Cuando Mariano me pidió un Philips fui a buscar la caja de herramientas que era de mi ex y se la di. Mientras tanto, puse a hervir agua para tomar mate. Destornilló el marco con habilidad, se notaba que no era la primera vez que hacía algo así, eso me gustó, me pareció sexy. Después puso todas las piezas sobre el piso y pasó la puerta corrediza por el riel, pero no funcionó, no corría bien. “Que desilusión si no puede —pensé—. ¿Y si me deja todo desarmado, peor que antes? No voy a querer verlo más, me conozco. ¿Qué le voy a decir? ¿Qué excusa puedo inventar para no contestarle nunca más un mensaje?”. Intenté disimular, pero me empecé a poner un poco impaciente y creo que él se dio cuenta.

Si pienso en el hombre ideal, un compañero de vida, pienso en alguien curioso, sociable, ambicioso. Alguien a quien le guste mucho algo, que ese algo sea suficiente para hacerlo sentir satisfecho, que sea independiente, que sepa resolver.

—Creo que ya entendí lo que está mal. A ver, dejame pensar —dijo después de probar distintas cosas—. No corre porque hay algunos tornillos que no van acá.

Por suerte tenía razón. A su lado y con el mate en la mano me quedé mirándole el cuerpo mientras volvía a poner todo en su lugar. Los músculos de los brazos se veían fuertes y me dieron ganas de abrazarlo por detrás y acariciarle la espalda por debajo de la remera.

Mariano no es muy sociable, es tímido. Tampoco sé si es curioso o una persona demasiado ambiciosa, pero sabe arreglar una puerta, y eso me parece suficiente. Nos empezamos a ver las noches en las que él no duerme con su hijo o cuando yo consigo que alguna amiga o prima se quede con Amanda. Algunos días me sorprendo pensando en él, pero sin ansiedad, como si estuviese nadando en un mar sin olas, un mar que no sacude. Igual, mantengo las apps de citas abiertas y cada tanto las miro para ver si no me estoy perdiendo algo mejor. Hay una parte de mí que no quiere renunciar a esa búsqueda, que quiere seguir sintiendo la libertad del amor efímero, tener relaciones sexuales pasajeras, en las que primen el deseo y la novedad, pero ya no tengo la energía sexual de una lolita.
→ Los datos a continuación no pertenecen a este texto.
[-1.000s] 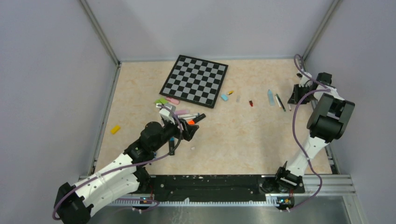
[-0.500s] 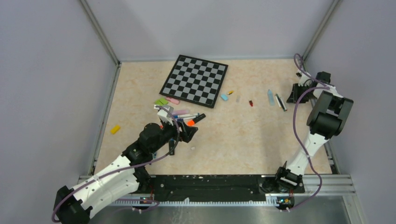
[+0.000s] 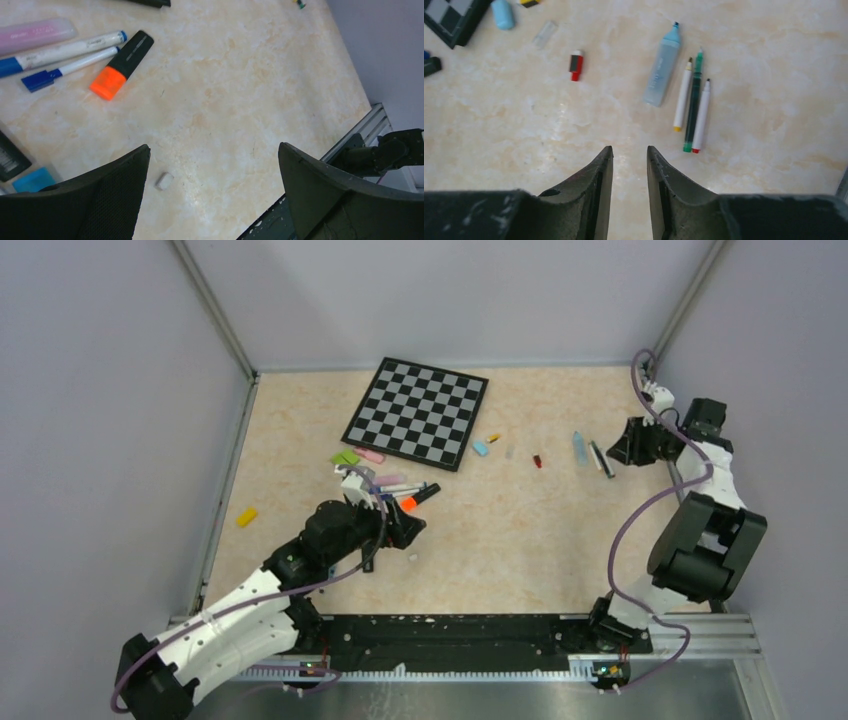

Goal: Open the pen caps
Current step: Place the pen at the center of the board, then pick up the pen from the center of the board.

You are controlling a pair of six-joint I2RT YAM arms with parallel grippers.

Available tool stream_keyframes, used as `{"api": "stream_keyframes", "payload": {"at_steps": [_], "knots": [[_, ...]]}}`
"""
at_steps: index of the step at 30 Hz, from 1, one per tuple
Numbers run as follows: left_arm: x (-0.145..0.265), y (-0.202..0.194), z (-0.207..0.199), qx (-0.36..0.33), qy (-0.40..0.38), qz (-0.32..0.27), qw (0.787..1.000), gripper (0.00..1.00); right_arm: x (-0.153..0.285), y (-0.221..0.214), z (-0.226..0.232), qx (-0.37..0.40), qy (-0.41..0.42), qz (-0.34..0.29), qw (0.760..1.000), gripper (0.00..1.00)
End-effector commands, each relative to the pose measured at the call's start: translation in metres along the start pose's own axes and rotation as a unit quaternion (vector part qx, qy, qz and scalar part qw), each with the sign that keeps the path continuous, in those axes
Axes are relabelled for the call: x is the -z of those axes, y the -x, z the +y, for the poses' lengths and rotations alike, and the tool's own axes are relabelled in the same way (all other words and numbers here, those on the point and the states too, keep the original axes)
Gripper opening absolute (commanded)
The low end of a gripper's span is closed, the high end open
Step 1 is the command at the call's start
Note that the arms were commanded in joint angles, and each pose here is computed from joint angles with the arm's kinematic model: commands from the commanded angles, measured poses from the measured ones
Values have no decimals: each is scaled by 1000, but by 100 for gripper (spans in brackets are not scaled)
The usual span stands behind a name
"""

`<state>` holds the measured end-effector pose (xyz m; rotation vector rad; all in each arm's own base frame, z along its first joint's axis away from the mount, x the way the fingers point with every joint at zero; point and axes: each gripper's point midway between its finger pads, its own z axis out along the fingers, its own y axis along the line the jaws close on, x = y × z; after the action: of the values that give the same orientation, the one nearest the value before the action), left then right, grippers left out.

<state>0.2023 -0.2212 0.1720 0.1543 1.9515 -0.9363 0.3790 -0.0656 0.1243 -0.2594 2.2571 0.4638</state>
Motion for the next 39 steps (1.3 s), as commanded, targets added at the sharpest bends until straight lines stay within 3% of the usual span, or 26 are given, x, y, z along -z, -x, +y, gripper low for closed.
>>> {"api": "stream_keyframes", "payload": {"at_steps": [1, 7, 11, 16, 23, 32, 39], "knots": [[1, -3, 12, 28, 63, 39, 997, 99, 30, 13, 62, 49, 74, -25, 996, 32], [-3, -17, 32, 2, 127, 103, 987, 99, 49, -5, 129, 45, 174, -68, 981, 42], [-12, -31, 46, -31, 169, 170, 970, 99, 50, -17, 144, 55, 193, -91, 975, 50], [-46, -30, 52, -149, 148, 224, 952, 98, 53, -18, 151, 60, 205, -97, 972, 50], [-97, -32, 72, -284, 128, 298, 902, 84, 57, -16, 153, 70, 201, -104, 971, 50], [-125, -38, 114, -322, 166, 379, 852, 62, 59, -14, 155, 73, 203, -108, 970, 50], [-137, -32, 116, -327, 157, 379, 851, 59, 58, -16, 155, 70, 202, -105, 971, 50]]}}
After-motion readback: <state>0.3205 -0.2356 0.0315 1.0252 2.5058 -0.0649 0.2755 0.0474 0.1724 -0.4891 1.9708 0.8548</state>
Un sábado caluroso de principios del año 2025, Mariano viene a mi casa con su hijo y corta el cerco de mi jardín. Otra noche me ayuda a instalar el Google Chromecast en la tele y me da su clave de Max. A veces, cuando voy a su casa, me canta, tiene una voz hermosa. Le pido que me escriba una canción y lo hace. En la canción, dice que soy luminosa.

Me doy de baja de las apps varios meses después de conocerlo, con algo de nostalgia, como cuando se terminan las vacaciones. Por alguna razón decido quedarme quieta, ver si me enamoro, aunque sé que no puedo decidir el momento en que eso suceda.
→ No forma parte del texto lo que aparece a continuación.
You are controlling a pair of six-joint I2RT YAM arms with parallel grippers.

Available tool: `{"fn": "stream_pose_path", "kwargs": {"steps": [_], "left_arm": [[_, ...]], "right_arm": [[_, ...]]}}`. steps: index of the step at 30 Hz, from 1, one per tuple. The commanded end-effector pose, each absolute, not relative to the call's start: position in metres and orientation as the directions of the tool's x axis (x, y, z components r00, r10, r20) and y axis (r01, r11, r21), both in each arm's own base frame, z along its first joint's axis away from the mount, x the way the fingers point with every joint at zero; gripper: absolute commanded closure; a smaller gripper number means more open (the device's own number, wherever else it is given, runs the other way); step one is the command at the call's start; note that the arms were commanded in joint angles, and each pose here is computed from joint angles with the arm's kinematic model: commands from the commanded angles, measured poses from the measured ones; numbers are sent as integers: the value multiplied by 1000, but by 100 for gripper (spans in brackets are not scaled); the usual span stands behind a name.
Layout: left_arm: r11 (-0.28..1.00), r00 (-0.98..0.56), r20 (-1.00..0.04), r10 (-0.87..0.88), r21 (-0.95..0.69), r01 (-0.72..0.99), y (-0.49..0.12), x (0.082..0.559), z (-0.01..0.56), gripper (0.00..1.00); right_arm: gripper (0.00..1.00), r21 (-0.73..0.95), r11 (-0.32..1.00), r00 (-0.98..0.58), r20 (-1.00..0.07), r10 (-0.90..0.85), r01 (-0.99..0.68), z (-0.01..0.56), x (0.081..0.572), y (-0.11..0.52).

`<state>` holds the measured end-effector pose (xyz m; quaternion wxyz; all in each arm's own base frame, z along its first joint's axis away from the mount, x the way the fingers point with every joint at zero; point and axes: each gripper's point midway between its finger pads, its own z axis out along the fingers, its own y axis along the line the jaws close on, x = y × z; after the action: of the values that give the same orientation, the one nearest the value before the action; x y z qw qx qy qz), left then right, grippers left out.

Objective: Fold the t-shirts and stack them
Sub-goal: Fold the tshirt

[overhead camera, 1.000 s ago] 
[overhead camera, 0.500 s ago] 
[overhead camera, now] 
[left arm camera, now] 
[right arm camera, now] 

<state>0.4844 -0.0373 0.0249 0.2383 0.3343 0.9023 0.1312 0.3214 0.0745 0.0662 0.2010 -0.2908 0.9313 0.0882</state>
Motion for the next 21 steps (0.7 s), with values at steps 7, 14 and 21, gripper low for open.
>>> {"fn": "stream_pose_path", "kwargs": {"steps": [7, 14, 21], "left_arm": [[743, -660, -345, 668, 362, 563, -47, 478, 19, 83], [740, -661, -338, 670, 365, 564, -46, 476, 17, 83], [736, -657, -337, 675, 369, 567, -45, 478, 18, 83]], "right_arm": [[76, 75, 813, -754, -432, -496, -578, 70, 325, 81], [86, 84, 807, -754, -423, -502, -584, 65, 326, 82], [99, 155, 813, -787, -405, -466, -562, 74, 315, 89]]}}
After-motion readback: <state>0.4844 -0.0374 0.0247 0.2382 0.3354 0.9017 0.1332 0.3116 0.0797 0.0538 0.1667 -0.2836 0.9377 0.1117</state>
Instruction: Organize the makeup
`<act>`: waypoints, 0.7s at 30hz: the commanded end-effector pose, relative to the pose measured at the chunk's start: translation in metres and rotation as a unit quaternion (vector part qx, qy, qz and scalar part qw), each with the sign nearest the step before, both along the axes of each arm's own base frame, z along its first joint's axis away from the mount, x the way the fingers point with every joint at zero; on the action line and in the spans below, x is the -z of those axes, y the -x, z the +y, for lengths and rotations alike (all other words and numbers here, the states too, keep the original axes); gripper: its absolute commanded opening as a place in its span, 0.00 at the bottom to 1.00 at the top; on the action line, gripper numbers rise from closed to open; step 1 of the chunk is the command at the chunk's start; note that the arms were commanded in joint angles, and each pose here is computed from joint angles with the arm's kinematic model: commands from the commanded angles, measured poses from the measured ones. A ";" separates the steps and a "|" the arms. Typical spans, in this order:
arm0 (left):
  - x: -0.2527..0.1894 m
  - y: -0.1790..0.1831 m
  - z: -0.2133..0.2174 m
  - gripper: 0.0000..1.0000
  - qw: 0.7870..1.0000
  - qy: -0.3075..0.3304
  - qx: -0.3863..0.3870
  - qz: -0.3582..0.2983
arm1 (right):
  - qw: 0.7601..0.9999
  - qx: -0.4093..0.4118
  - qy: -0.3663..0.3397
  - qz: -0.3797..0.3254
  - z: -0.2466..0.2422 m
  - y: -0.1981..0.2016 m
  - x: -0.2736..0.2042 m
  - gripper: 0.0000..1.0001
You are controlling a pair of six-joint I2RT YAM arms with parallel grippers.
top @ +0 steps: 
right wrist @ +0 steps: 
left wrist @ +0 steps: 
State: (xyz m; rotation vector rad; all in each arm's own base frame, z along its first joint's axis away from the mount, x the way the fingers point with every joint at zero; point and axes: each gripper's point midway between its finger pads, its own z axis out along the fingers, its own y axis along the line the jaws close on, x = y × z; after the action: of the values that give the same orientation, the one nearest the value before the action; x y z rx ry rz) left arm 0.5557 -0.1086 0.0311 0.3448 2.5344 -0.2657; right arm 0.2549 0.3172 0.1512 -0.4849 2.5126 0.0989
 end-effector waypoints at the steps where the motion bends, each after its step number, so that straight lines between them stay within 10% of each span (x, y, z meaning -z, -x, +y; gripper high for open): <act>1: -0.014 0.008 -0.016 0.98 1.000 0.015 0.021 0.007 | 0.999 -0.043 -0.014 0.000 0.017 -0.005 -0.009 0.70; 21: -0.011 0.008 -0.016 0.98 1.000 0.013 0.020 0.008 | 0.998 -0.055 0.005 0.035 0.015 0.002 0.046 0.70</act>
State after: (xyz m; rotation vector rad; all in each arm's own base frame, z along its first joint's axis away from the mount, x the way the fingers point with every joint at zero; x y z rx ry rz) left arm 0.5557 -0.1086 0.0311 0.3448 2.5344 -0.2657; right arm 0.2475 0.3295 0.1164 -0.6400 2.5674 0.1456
A veces pienso que no me queda mucho tiempo. Las personas que más amé y me amaron murieron inesperadamente. Mi padre a los 65, mi madre a los 64, mi pareja a los 42. Sé que a mí también me puede pasar. Es un pensamiento que irrumpe sobre todo por la noche, antes de irme a dormir. Entonces me levanto de la cama, camino hacia la puerta de entrada y la dejo sin llave. Para que mi hija pueda salir y no tenga que quedarse sola junto a un cuerpo sin vida.